During the trial, the prosecution produced DNA evidence, the victim’s dying testimony, and statements from a male companion who was beaten up during the attack. The victim and her companion had spent the evening watching a movie at a mall in south Delhi when they were picked up by one of the many private buses plying the streets. But rather than take them home, the group subjected the pair to a horrifying 45-minute ordeal that ended with both of them thrown out of the bus, virtually unconscious and naked.

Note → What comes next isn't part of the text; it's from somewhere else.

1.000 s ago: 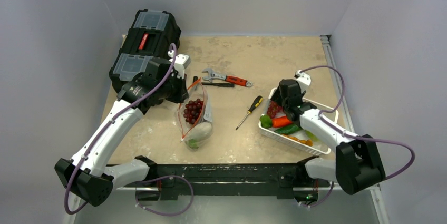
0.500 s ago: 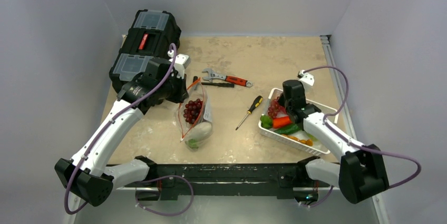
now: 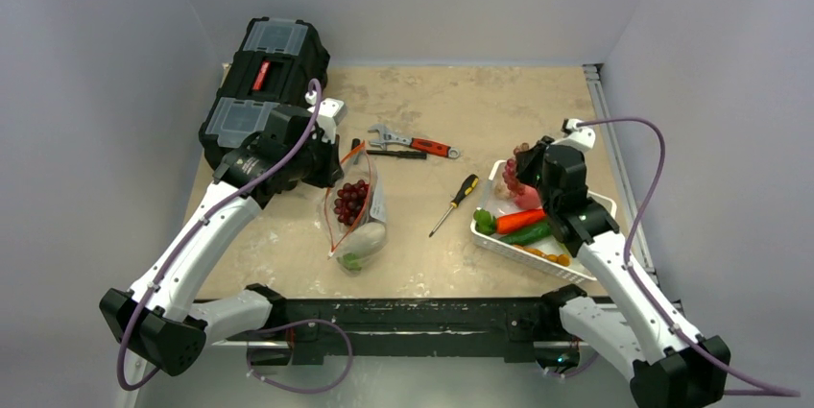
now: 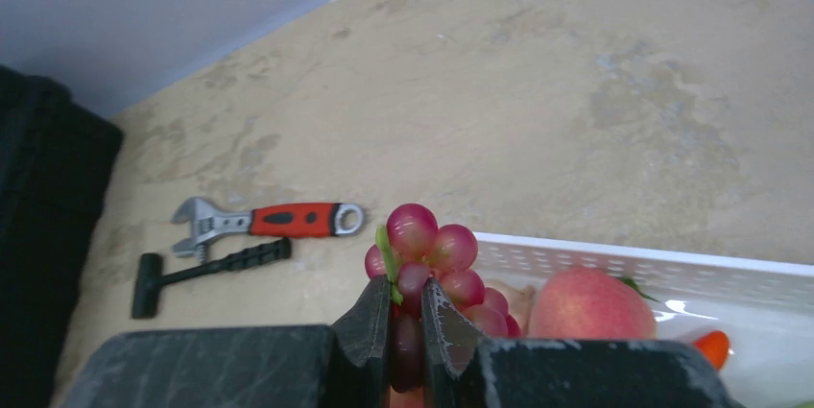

In an interview ahead of the verdict, the 28-year-old companion said that the assault was beyond a nightmare. “I never imagined that one human being could treat another so badly,” he said.
The student’s family was bitterly disappointed with the three-year sentence handed down last month to the youngest defendant, the maximum allowed by law as he was only 17 at the time of the attack. India has the death sentence for the “rarest of rare crimes,” but often does not carry out executions.
The attack sparked weeks of sometimes violent street protests across India with seething public anger about sex crimes against women. It also led to tougher laws for sex offenders, including the death penalty for rapists whose victims die or are left in a vegetative state. But savage attacks against women are still reported daily in India’s newspapers and the gang-rape of a photographer last month near an upmarket area of Mumbai rekindled public disgust.